WHAT IS BEING ASKED: Set down each line of the material that follows, exactly, with no pictures.

DATASET EXCERPT:
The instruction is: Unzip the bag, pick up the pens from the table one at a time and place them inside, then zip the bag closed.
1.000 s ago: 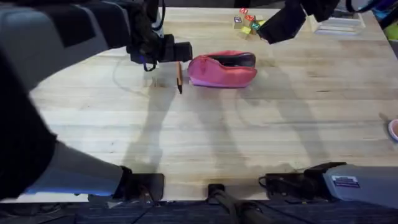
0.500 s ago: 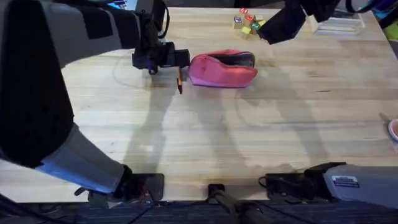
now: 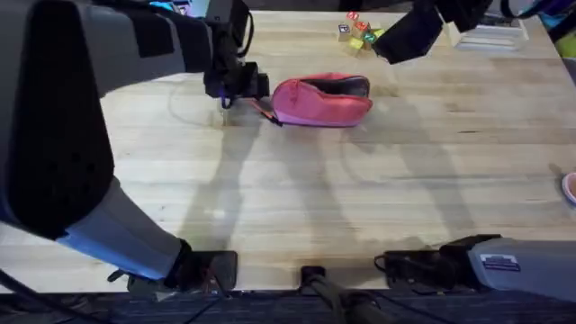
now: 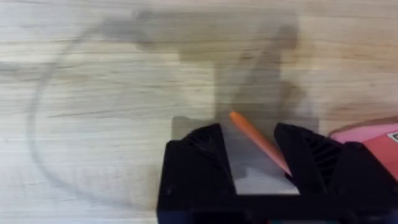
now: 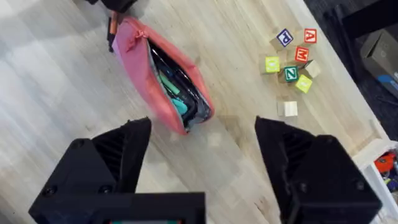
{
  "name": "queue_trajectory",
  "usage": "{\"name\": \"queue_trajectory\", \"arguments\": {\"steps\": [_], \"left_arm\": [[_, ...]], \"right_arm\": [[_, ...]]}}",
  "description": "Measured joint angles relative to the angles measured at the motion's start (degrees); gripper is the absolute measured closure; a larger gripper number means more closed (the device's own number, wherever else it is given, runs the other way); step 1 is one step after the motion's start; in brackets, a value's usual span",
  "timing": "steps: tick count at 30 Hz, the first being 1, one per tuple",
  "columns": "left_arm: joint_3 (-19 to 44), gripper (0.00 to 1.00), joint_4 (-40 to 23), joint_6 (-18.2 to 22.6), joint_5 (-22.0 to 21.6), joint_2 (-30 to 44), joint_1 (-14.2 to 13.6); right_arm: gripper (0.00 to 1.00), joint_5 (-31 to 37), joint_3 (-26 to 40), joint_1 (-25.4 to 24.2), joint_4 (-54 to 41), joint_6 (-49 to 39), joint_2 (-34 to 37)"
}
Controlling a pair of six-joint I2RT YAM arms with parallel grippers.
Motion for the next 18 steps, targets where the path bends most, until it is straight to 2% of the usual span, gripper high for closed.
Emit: {"name": "queue_trajectory", "arguments": {"steps": [5,14,18], "left_arm": [[0.00,0.615,-0.36,-0.03,-0.20,0.00,-1.34],[0.11,0.925,-0.62,-0.93,0.11,0.00,-1.46],[0.22,0.942,-0.63,-1.30,0.11,0.01,-1.46]], "right_arm": [[0.004,0.00,0.01,0.00,0.00,0.01,0.01],[0.004,0.00,0.02,0.00,0.00,0.00,0.01],[0.004,-0.01,0.02,0.00,0.00,0.00,0.00]]}}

ANSWER TO THIS EXERCISE:
The instruction is: Unzip the bag, pick up the pens from the table one at a time and place them inside, then zip the bag closed.
1.000 s ago: 
0.500 s ago: 
now: 
now: 
now: 
{
  "name": "queue_trajectory",
  "usage": "{\"name\": \"queue_trajectory\", \"arguments\": {\"steps\": [_], \"left_arm\": [[_, ...]], \"right_arm\": [[_, ...]]}}",
  "description": "Measured joint angles relative to the angles measured at the motion's start (degrees); gripper is the absolute measured closure; a larger gripper number means more closed (the device's own number, wherever else it is given, runs the other way); step 1 is one step after the motion's start; in brackets, a value's usual span",
  "timing": "steps: tick count at 30 Hz, the first being 1, one per tuple",
  "columns": "left_arm: joint_3 (-19 to 44), gripper (0.00 to 1.00), joint_4 (-40 to 23), joint_6 (-18.2 to 22.6), joint_5 (-22.0 to 21.6), joint_2 (-30 to 44), joint_1 (-14.2 to 13.6); right_arm: gripper (0.00 to 1.00), joint_5 (-31 to 37), joint_3 (-26 to 40), joint_1 (-25.4 to 24.2), joint_4 (-54 to 41), joint_6 (-49 to 39), joint_2 (-34 to 37)"
}
Controlling a pair of six-joint I2RT YAM arms with parallel grippers.
Motion for the next 18 steps, targets where the path bends most, until it is straight to 2% of the usual span, gripper high for closed.
Emit: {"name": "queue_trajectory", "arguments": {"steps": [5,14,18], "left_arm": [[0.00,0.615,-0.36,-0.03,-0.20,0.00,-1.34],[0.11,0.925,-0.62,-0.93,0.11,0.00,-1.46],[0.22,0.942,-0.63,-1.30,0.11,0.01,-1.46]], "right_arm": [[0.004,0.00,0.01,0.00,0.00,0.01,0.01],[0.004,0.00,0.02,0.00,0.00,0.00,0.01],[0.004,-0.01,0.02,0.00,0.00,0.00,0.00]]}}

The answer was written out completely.